Em 1905, EUA, Inglaterra, França e Alemanha adotaram o trabalho de enfermeiras visitadoras de dispensários e preventórios antituberculosos, com a missão de colaborar no controle epidemiológico e instruir as famílias de pacientes e a população em geral sobre as regras básicas para evitar o contágio. Outros lugares incorporaram enfermeiras. Dez anos depois se reconheceu na Espanha a enfermeira como profissão sanitária. Além da equipe médica, o Serviço de Assistência Social dos Tuberculosos de Barcelona, criado em 1921, tinha quatro enfermeiras para o dispensário e duas visitadoras a domicílios. Já o Dispensário Amparo Landa, em Madri, teve o valoroso trabalho de enfermeiras visitadoras na vacinação com BCG de 3.500 crianças durante 6.300 visitas. Outra importante contribuição da mulher consistiu no trabalho desenvolvido por enfermeiras nos sanatórios antituberculosos e em inovações a partir da fisioterapia.

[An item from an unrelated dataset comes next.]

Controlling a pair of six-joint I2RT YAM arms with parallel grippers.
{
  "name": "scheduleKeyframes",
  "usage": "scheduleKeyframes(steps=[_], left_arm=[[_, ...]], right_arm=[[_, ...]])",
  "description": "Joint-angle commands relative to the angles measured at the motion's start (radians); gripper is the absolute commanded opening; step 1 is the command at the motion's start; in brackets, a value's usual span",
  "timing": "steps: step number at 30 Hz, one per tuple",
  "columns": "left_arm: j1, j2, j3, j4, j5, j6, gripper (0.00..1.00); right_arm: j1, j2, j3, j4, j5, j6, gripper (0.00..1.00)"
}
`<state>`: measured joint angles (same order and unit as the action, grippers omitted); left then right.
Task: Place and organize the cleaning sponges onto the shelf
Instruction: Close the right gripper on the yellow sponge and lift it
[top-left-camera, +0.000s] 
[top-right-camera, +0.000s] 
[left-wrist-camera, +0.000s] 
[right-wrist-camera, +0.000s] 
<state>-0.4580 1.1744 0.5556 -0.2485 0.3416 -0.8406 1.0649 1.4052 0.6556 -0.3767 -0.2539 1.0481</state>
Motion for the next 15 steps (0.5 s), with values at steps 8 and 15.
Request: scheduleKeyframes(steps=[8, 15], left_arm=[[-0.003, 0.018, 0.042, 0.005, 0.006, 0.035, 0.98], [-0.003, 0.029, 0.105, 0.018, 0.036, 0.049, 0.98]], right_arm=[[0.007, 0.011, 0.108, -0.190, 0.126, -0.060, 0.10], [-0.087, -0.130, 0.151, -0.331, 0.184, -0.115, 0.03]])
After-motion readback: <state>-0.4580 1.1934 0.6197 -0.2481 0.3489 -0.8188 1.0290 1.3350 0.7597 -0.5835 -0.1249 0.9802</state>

Em uma das passagens da obra, Valet lembrou a reação do movimento feminista nos EUA e Inglaterra quanto ao antifeminismo de base científica. Até a segunda metade do século 19, as mulheres tiveram vetado o acesso ao ensino superior em muitos países, tanto que na Espanha só em 1872 foi matriculada a primeira mulher em uma faculdade de medicina. Nos últimos 50 anos, prosseguiu Valet, o número de mulheres que estudam e exercem medicina não tem parado de crescer, algo considerado por ele como verdadeira revolução social. Aliás, o neumólogo salientou que o livro é “uma homenagem a companheiras de profissão na luta contra a tuberculose”.